Should the Toronto Raptors be buyers, sellers, or stick with their roster?

When LeBron James and the Cleveland Cavaliers came into Toronto and won both games, then headed back to Cleveland to sweep the Raptors in the Semifinals for the second consecutive year, fans knew something was going to happen. They just didn’t know what would happen.

Would the front office give up on the current roster and start selling pieces off to stockpile draft picks? Should the team add to the roster and go after a free agent? Should they be happy with a 59-win season and leave the roster alone?

Or would they put the blame on the head coach and fire Dwane Casey?

Sure enough, they opted to get rid of Casey. But that doesn’t mean that the team is going to stand pat with the roster as it is. Could a new head coach get something out of this group that Casey couldn’t? It’s possible.
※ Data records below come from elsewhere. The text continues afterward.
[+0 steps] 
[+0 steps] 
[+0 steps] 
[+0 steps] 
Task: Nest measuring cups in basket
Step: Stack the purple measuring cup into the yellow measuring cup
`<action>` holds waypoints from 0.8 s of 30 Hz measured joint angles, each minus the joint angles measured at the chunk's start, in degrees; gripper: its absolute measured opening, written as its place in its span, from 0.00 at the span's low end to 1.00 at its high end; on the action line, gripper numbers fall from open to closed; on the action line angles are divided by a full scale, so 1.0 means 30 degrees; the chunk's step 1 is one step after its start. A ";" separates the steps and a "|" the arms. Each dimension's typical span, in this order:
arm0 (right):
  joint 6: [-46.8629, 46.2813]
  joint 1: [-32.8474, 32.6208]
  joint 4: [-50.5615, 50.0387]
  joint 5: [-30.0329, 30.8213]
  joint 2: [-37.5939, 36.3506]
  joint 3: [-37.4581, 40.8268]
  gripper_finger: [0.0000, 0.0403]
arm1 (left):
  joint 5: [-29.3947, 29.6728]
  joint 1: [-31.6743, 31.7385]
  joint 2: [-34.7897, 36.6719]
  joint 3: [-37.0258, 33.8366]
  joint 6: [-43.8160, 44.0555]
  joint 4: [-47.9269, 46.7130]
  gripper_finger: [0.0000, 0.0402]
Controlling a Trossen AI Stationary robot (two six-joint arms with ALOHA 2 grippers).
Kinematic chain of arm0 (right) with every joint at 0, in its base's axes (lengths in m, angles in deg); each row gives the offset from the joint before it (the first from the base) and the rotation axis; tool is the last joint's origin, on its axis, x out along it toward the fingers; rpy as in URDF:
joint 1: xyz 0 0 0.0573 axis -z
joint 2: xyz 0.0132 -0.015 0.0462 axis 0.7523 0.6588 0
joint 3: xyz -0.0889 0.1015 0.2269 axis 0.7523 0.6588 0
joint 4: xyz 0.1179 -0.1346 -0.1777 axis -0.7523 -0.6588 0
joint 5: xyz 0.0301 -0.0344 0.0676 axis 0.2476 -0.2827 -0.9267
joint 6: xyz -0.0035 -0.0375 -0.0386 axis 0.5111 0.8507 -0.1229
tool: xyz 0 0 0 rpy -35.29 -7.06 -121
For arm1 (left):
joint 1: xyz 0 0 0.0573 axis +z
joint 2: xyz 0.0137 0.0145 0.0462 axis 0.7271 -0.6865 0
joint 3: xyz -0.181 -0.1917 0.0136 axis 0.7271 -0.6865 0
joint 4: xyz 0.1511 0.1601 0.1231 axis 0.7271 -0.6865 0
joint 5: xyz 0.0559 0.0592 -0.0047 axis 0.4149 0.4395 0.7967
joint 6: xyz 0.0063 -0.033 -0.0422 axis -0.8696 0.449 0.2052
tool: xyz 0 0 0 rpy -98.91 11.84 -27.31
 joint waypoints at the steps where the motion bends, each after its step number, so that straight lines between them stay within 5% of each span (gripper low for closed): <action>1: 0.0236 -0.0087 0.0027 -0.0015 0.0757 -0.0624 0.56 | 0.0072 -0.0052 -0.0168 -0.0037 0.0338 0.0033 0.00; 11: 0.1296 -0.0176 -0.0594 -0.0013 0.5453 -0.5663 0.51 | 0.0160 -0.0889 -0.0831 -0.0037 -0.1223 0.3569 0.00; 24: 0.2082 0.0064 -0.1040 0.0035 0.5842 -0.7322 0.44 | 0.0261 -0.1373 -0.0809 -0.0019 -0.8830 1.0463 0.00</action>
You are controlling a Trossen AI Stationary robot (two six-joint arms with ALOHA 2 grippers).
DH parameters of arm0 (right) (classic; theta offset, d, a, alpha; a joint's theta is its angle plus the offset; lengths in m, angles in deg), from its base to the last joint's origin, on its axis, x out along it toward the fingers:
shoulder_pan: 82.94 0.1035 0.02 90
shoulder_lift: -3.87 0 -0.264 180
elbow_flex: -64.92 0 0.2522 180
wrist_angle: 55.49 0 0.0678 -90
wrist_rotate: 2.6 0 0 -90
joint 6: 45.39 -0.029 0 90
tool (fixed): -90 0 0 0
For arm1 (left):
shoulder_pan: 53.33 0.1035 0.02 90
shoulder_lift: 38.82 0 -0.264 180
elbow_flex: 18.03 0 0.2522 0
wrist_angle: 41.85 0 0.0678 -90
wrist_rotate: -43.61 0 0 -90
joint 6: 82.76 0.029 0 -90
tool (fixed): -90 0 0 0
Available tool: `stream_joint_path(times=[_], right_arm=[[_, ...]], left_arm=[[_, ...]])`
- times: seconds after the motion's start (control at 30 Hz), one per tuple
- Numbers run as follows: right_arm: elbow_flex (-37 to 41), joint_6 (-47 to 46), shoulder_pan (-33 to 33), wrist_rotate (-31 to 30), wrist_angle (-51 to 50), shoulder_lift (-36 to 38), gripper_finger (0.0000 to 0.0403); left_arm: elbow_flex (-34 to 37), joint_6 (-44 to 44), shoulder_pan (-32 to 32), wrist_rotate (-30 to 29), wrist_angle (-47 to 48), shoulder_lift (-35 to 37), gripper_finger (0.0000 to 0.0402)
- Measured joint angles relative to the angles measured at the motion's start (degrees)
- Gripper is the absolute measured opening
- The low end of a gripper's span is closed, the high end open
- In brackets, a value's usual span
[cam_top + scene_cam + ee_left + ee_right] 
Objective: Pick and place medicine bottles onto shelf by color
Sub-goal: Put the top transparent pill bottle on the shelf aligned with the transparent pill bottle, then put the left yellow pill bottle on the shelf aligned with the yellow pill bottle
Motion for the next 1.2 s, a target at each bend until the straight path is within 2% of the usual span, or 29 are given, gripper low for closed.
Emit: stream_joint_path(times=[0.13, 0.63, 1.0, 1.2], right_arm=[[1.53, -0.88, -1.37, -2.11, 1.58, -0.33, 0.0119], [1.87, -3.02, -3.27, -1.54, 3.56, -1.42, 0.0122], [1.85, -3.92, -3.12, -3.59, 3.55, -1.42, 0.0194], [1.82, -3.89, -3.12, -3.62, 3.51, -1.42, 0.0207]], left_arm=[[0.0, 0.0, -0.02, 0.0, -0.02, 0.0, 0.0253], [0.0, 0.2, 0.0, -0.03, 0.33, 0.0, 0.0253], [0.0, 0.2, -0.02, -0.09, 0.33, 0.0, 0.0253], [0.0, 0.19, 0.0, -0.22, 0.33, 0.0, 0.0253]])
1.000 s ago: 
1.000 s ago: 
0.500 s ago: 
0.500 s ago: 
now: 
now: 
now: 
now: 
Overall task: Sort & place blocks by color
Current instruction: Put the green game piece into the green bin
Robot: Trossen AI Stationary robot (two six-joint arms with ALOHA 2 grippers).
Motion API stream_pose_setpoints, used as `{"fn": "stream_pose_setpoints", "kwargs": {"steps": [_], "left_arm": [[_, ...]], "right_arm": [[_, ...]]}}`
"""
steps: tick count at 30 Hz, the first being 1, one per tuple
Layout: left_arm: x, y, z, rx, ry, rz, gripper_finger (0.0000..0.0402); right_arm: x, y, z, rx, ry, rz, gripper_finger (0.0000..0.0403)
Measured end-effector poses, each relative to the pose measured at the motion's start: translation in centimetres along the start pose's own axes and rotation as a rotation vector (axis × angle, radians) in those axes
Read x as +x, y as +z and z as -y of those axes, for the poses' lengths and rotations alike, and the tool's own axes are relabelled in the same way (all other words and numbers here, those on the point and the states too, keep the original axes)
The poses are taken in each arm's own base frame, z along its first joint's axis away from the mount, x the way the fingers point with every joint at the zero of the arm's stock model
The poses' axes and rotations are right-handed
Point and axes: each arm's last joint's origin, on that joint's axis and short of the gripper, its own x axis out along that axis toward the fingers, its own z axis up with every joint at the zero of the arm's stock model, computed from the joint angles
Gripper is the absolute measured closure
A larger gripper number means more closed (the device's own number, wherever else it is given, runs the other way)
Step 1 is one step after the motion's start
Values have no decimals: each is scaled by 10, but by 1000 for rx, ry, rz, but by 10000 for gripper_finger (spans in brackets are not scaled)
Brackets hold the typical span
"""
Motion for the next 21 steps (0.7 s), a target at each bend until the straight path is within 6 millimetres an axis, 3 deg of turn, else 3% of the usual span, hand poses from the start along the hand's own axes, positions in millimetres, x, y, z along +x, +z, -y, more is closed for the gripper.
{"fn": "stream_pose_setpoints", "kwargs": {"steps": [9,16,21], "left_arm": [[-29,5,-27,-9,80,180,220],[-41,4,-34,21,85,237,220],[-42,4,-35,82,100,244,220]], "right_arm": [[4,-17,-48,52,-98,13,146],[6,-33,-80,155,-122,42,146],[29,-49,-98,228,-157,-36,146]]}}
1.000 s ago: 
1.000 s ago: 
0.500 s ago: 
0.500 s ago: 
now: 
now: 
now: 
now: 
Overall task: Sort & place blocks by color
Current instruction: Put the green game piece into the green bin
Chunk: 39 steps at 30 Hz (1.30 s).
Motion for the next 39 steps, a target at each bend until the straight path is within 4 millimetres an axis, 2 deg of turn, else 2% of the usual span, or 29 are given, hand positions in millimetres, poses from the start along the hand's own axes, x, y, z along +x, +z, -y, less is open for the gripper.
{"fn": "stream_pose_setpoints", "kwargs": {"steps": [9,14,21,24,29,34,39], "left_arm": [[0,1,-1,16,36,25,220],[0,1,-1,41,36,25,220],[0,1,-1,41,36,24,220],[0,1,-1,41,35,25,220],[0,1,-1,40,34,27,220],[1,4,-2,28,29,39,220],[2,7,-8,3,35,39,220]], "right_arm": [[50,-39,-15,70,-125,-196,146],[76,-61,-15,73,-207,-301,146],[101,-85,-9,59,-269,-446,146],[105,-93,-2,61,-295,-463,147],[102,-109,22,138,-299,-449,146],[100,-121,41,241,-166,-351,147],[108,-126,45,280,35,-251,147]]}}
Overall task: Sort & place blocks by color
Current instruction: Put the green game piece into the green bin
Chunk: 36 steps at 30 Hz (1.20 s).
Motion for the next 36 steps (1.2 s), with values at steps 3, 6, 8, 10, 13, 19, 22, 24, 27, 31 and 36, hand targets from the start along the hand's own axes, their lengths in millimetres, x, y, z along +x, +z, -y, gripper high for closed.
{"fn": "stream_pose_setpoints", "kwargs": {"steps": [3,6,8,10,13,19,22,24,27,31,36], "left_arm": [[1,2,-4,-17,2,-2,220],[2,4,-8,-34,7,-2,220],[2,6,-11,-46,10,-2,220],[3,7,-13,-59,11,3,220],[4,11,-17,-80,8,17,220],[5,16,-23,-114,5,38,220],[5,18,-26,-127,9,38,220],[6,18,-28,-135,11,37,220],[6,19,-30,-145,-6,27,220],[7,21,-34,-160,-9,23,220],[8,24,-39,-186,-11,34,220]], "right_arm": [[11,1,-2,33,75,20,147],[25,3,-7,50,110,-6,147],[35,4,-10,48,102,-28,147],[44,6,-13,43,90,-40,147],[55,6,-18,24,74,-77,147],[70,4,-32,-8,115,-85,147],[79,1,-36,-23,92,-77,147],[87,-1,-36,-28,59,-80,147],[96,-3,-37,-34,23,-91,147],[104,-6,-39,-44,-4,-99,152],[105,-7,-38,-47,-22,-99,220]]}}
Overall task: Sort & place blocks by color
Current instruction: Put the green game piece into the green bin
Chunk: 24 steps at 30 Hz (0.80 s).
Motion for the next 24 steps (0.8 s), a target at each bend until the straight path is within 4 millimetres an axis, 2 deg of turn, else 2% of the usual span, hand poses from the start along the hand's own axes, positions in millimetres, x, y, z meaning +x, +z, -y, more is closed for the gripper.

But does Toronto’s front office want to risk the season on that? It is not like Casey was a poor coach. He was named Coach of the Year after the Raptors let him go. Whoever they do hire could bring that certain something that’s missing.

However, it’s impossible to know if he/she can until next season gets underway.

So, if they stand pat and give the new head coach a chance, they risk having their core get older while not being any more successful than they already have been.

The prudent thing would be to do something— but what? Buy or sell? It depends on where they need the most help.

On the offensive side of the game, they averaged 111.7 points a game during the regular season, third-most in the NBA. They have five guys who averaged in double figures with DeMar DeRozan leading the way with 23.0 points/game.

On the defensive side of the game, they were pretty stingy allowing just 103.9 points/game during the regular season. Only five teams allowed less.

Their regular season point differential of +7.8 was the second-best mark in the NBA and led to them winning 59 games. Only the Houston Rockets won more (65).

On paper, they appear to be one of the better teams in the league with a powerful offense and a stingy defense. But for some reason, they can’t seem to compete with LeBron James and the Cavaliers come playoff time.

It seems that a very good regular season team turns into just a good team in the postseason. A good team can make it past the first-round but it isn’t going to beat the kind of competition it will see in the second.

That’s not a personnel issue. That’s a coaching issue and the Raptors have already addressed that.

For now, the smart play would be to hire the best coach possible and see what that person can do with the roster. If the opportunity arises to add someone that could make the team better without taking anyone away, they should. But they should try to hold onto their guys (for now).

However, if the new coach doesn’t make any headway next season, all bets are off next offseason.